1
votes

I am trying to make multiple linear regression with sklearn.

features_2 = ['chronic_disease_binary', 'outcome']

X = df.loc[:, features_2].values
Y = df.loc[:, ['age']].values
# X = pd.get_dummies(X,drop_first=True)
#
X_train_lm, X_test_lm, y_train_lm, y_test_lm = create_dataset_test(X, Y)
X_train_lm = X_train_lm.reshape((2596, -1))
lm = linear_model.LinearRegression()
model = lm.fit(X_train_lm, y_train_lm)
y_pred_lm = lm.predict(X_test_lm)

I have this issue when I am trying tp make prediction on X_test :

ValueError: matmul: Input operand 1 has a mismatch in its core dimension 0, with gufunc signature (n?,k),(k,m?)->(n?,m?) (size 2 is different from 1)

  • My X_train has this form :
[[-0.77046461  1.29791815]
 [-0.77046461 -0.77046461]
 [-0.77046461  1.29791815]
 ...
 [-0.77046461 -0.77046461]
 [-0.77046461  1.29791815]
 [-0.77046461 -0.77046461]]
  • And my y_train is like this :
[[59.]
 [54.]
 [40.]
 ...
 [24.]
 [33.]
 [41.]]

  • The data where I make my prediction has this form :
[[-0.76666002]
 [ 1.30435914]
 [-0.76666002]
 ...
 [-0.76666002]
 [-0.76666002]
 [-0.76666002]]

2
What does X_test_lm.shape give you?Ami Tavory
@AmiTavory it gives me (1300, 1)Jo98
see my answer! As I said you have mismatch in the dimensions.seralouk

2 Answers

1
votes

Dimension mismatch.

You have incompatible dimensions, since X_test_lm has N (number of rows) samples but only 1 (number of columns) feature/variable compared to the shape of X_train.


Details:

You have a X_train as:

[[-0.77046461  1.29791815]
 [-0.77046461 -0.77046461]
 [-0.77046461  1.29791815]
 ...
 [-0.77046461 -0.77046461]
 [-0.77046461  1.29791815]
 [-0.77046461 -0.77046461]]

so the model is trained on N (number of rows) samples with 2 (number of columns) features/variables.
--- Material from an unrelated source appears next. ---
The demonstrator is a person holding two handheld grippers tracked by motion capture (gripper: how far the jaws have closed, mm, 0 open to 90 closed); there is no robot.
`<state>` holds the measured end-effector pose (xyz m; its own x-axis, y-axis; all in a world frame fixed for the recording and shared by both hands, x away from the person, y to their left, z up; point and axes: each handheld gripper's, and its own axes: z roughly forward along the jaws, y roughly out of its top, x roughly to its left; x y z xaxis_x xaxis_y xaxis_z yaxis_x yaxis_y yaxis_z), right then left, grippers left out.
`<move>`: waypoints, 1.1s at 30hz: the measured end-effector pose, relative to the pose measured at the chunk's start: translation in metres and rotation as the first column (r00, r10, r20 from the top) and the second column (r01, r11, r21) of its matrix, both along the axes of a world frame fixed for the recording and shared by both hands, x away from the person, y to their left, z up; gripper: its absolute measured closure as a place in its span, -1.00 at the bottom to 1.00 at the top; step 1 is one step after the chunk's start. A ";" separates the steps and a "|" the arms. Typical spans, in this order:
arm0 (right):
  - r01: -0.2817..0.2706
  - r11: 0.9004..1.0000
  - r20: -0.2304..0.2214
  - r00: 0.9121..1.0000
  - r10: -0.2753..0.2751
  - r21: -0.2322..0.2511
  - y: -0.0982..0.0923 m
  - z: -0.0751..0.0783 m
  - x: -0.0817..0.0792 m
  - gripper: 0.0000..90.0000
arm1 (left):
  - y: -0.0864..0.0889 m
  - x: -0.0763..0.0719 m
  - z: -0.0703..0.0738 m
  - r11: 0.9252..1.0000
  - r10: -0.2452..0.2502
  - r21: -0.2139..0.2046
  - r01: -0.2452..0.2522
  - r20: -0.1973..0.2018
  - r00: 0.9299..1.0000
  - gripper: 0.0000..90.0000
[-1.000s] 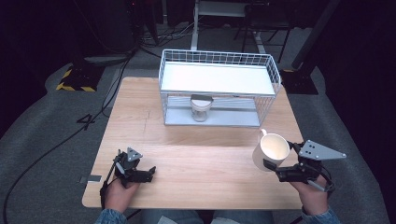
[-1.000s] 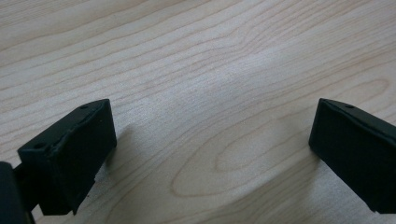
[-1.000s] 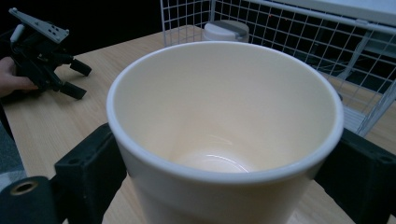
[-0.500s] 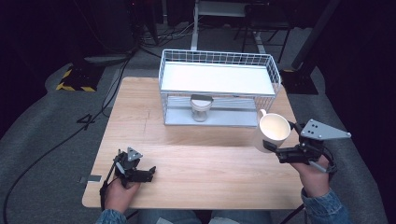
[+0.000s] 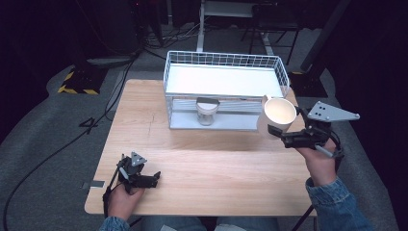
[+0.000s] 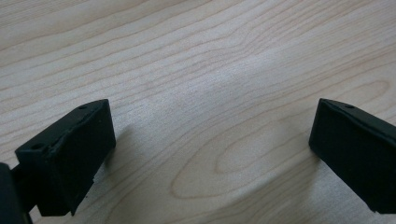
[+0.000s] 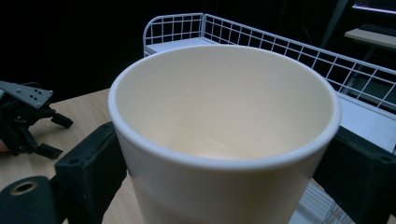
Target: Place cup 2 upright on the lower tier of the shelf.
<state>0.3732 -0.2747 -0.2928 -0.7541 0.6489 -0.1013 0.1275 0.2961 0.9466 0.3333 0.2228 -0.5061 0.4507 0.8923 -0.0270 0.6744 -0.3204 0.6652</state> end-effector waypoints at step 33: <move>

Then, when you ask to predict the:

[[-0.76666002]
 [ 1.30435914]
 [-0.76666002]
 ...
 [-0.76666002]
 [-0.76666002]
 [-0.76666002]]

you have incompatible dimesnions, since X_test_lm has again N (number of rows) samples but this time only 1 (number of columns) feature/variable.

But, the predict function of the model expects an input an array with shape [N,2] and you get:

ValueError: matmul: Input operand 1 has a mismatch in its core dimension 0, with gufunc signature (n?,k),(k,m?)->(n?,m?) (size 2 is different from 1)

As you said, X_test_lm.shape is (1300, 1) so the model is trying to predict the values of these 1300 samples having only one feature (1). That's what triggers the error. The model was training using the X_train that had shape [N,2] not [N,1].


1
votes

As the value of X_test_lm.shape is (1300, 1), it means that it has only 1 column, not 2 as the train data. The beta vector trained on the trained data expects a matrix with 2 columns, which gives the error.

You should check the definition of create_dataset_test to see how you got to this state.